Cris: Eu participei ano passado de uma oficina de turbantes no Quilombo Rio do Meio. Para mim foi maravilhoso. Eu cheguei e a gratidão das pessoas sobre o movimento Sorriso Negro era enorme. Estar ali com essas pessoas foi muito importante.
Qual a importância do dia da Consciência Negra e o que se espera da cidade de Ponta Grossa para essa data, além de maior representatividade e ações juntamente do movimento negro?
Liz: Eu espero que, nessa data, a gente possa contar toda a nossa história. Ela é muito especial para nós. A questão do negro e do racismo precisa ser discutida o ano todo. Mas esse dia, em específico, precisa trazer esta discussão a todos os cantos e todas as pessoas. Sentimos o racismo na nossa pele, e isso não é apenas problema nosso, mas sim de todas as pessoas. A questão da sororidade entre as mulheres. Que elas entendam e compreendam o que a mulher negra passa. Se juntem a nós nessa luta. O povo negro deve ser chamado mais vezes para conversar, palestrar, realizar apresentações culturais, durante o ano todo. Acredito que dessa forma estaremos valorizando a cultura negra aqui no município.

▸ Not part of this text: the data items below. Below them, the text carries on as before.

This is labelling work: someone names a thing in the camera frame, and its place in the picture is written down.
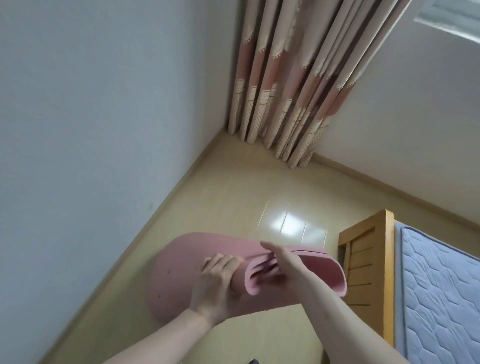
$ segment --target gray wall
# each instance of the gray wall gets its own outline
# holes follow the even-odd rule
[[[225,119],[238,1],[0,0],[0,361],[36,362]]]
[[[413,21],[415,0],[317,151],[480,223],[480,45]]]

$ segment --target bed
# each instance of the bed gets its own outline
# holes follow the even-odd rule
[[[480,261],[382,210],[342,231],[350,308],[412,363],[480,363]]]

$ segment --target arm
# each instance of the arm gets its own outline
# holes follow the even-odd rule
[[[275,253],[284,281],[299,298],[333,363],[407,363],[297,255],[272,243],[262,242],[262,246]]]
[[[190,308],[169,324],[104,364],[177,364],[195,343],[229,317],[238,298],[230,290],[241,260],[216,254],[206,261],[192,290]]]

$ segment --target baseboard
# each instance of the baseboard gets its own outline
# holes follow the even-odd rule
[[[57,350],[62,346],[64,341],[70,336],[70,334],[72,333],[74,328],[77,326],[77,324],[82,320],[83,316],[88,312],[88,310],[90,309],[95,299],[105,289],[105,287],[108,285],[108,283],[113,278],[115,273],[117,273],[118,269],[123,264],[123,262],[127,259],[127,257],[136,249],[137,245],[142,241],[142,239],[150,230],[150,228],[157,222],[160,215],[163,213],[163,211],[168,206],[168,204],[173,199],[173,197],[177,194],[177,191],[185,184],[185,182],[190,178],[193,172],[198,168],[200,163],[205,159],[205,156],[208,154],[208,152],[210,152],[210,150],[217,143],[217,141],[219,140],[219,138],[223,133],[225,133],[225,129],[222,127],[222,129],[218,131],[218,133],[213,137],[210,143],[208,143],[206,148],[200,153],[198,158],[195,160],[192,166],[188,169],[188,171],[183,175],[180,181],[175,185],[173,190],[168,194],[168,196],[165,198],[162,204],[158,207],[158,209],[153,213],[152,217],[147,221],[147,223],[140,230],[137,236],[135,236],[134,240],[130,243],[127,249],[125,249],[125,251],[122,253],[120,258],[118,258],[118,260],[115,262],[112,268],[108,271],[107,275],[105,275],[105,277],[101,280],[101,282],[95,288],[95,290],[87,299],[87,301],[85,301],[82,308],[80,308],[80,310],[75,314],[75,316],[68,323],[64,331],[59,335],[59,337],[54,342],[54,344],[50,347],[47,353],[40,360],[39,364],[47,364],[53,358]]]
[[[467,218],[463,218],[460,215],[457,215],[453,212],[447,211],[441,207],[438,207],[437,205],[431,204],[430,202],[427,202],[425,200],[422,200],[421,198],[412,196],[406,192],[403,192],[395,187],[390,186],[389,184],[386,184],[384,182],[381,182],[373,177],[367,176],[366,174],[363,174],[361,172],[358,172],[357,170],[354,170],[350,167],[347,167],[341,163],[335,162],[334,160],[331,160],[327,157],[321,156],[318,153],[314,153],[312,155],[312,159],[320,164],[324,164],[328,167],[330,167],[333,170],[336,170],[340,173],[346,174],[347,176],[354,178],[356,180],[362,181],[366,184],[369,184],[370,186],[373,186],[375,188],[378,188],[379,190],[388,192],[390,194],[393,194],[395,196],[401,197],[404,200],[407,200],[413,204],[416,204],[426,210],[429,210],[430,212],[433,212],[437,215],[443,216],[444,218],[447,218],[449,220],[455,221],[456,223],[466,226],[467,228],[470,228],[476,232],[480,232],[480,225],[477,224],[476,222],[470,221]]]

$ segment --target hand
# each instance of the hand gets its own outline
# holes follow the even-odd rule
[[[309,272],[300,257],[288,249],[272,242],[260,242],[260,245],[275,254],[279,269],[260,276],[263,284],[284,284],[296,279],[298,276]]]
[[[204,268],[193,285],[190,309],[199,313],[212,326],[229,318],[239,296],[230,289],[233,273],[243,259],[215,254],[205,262]]]

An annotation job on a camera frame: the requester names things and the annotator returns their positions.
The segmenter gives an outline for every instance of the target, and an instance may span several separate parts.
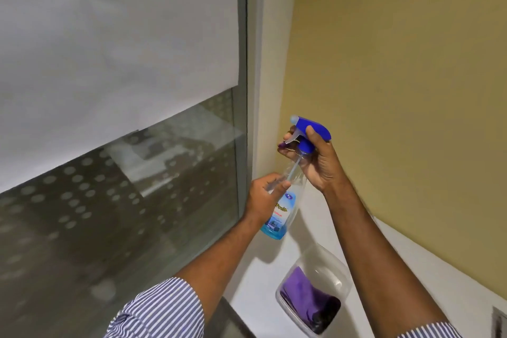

Cris: Cada vez que eu vejo a frase do Morgan Freeman, dita em entrevista para a CBS News, ser repetida, me cansa. Pois ele diz que não deve existir só consciências negras, e sim consciências. Mas quando os índices me apontam que toda a violência é contra o povo negro, há de se existir sim o Dia da Consciência Negra. Eu quero usar meus símbolos, meus elementos culturais, meus guias, meu cabelo, sem ser motivo de riso. Eu quero que meus símbolos de resistência cultural sejam respeitados. Como a Liz disse, o perfeito seria que não fosse apenas nesse dia e no mês de novembro. O ideal seria que o ano todo, mulheres e homens negros fossem chamados para debater qualquer assunto, pois temos conteúdo para isso. Seria perfeito se isso acontecesse, mas estamos caminhando. A luta é brava, mas estamos andando para esse dia acontecer.